Medea (Médée in French) of Greek mythology was daughter of the Sun God and wife of the hero, Jason. She is often depicted as an enchantress or a priestess. The story in Ersel and Renot’s book adheres loosely to this theme, and includes many flashbacks to ancient times.
The story in a nutshell: Begin in 1934 at a secret meeting of occultists, not far from Brussels. Their leader is killed by the mysterious Medea (who is able to move back and forth in time). A bishop at the Vatican sends a priest (named Jason!) to investigate a certain Berlin antiquary while Medea is making investigations of her own.
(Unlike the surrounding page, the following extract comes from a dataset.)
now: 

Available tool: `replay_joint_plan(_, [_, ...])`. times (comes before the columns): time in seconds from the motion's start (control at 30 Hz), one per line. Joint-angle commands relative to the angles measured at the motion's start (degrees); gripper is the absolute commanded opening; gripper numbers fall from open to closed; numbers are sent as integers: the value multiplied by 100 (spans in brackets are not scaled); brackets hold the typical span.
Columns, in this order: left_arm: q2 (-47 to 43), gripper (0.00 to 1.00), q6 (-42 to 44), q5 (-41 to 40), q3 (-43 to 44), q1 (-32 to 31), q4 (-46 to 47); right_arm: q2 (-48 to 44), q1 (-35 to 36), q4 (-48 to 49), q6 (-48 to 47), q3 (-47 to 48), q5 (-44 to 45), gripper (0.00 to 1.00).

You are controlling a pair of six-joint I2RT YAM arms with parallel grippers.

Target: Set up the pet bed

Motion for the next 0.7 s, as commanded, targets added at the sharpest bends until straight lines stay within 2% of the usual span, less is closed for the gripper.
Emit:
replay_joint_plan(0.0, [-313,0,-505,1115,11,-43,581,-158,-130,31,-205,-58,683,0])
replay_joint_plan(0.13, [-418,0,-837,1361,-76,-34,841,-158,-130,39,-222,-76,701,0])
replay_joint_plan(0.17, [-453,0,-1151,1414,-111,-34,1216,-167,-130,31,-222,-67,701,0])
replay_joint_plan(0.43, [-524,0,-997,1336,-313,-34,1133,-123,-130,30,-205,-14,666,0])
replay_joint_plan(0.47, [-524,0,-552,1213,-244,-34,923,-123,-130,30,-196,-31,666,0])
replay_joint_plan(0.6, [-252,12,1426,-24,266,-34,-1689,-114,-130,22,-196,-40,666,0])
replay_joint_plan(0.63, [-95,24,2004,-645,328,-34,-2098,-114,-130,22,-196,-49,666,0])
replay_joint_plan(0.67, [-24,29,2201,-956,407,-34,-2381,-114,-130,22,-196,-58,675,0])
Some flashbacks show Judas Iscariot (of Biblical fame) being healed in the wilderness by Medea. One sees the symbols: the lion and the eagle. They reoccur throughout the book. Then back to the Nazis and Reinhard Heydrich himself (by page 18). Berlin 1938: the night before Kristallnacht—‘Night of Broken Glass’ when Nazi stormtroopers smashed Jewish shops and attacked their owners. A Jewish-owned antiquarian bookshop is burned down, but Medea rescues the codex—the ancient manuscript containing secrets of the ritual of the Golden Fleece. Further murders, and a drive-by appearance by Benito Mussolini, lead to Gestapo headquarters, number 8 Prinz Albrechtstrasse.The last act occurs at Wewelsburg Castle, where the modern Medea strips down to enact the ritual with the modern Jason. Reichsfuehrer Himmler arrives, anxious to avail himself of the power of the Golden Fleece. The subsequent fire and brimstone is reminiscent of the final scene between Indiana Jones and the Nazis in Raiders of the Lost Arc.
Since the end of the Second World War, Nazi obsession with the occult has become a reoccurring theme in fiction and nonfiction, alike. For a recent example, see the book by Paul Roland, Nazis and the Occult: The dark forces unleashed by the Third Reich (Arcturus, 2012).Roland (from page 323 on) discusses Wewelsburg Castle, describing how Himmler furnished it as a Germanic Camelot, complete with a round table and twelve seats for his Obergruppenfuehrer ‘knights’. A sign of the zodiac was carved onto the back of each chair, while the crypt below was renovated to house the tombs of the valiant, those SS leaders who would fall in defence of Hitler’s 1,000-year Reich.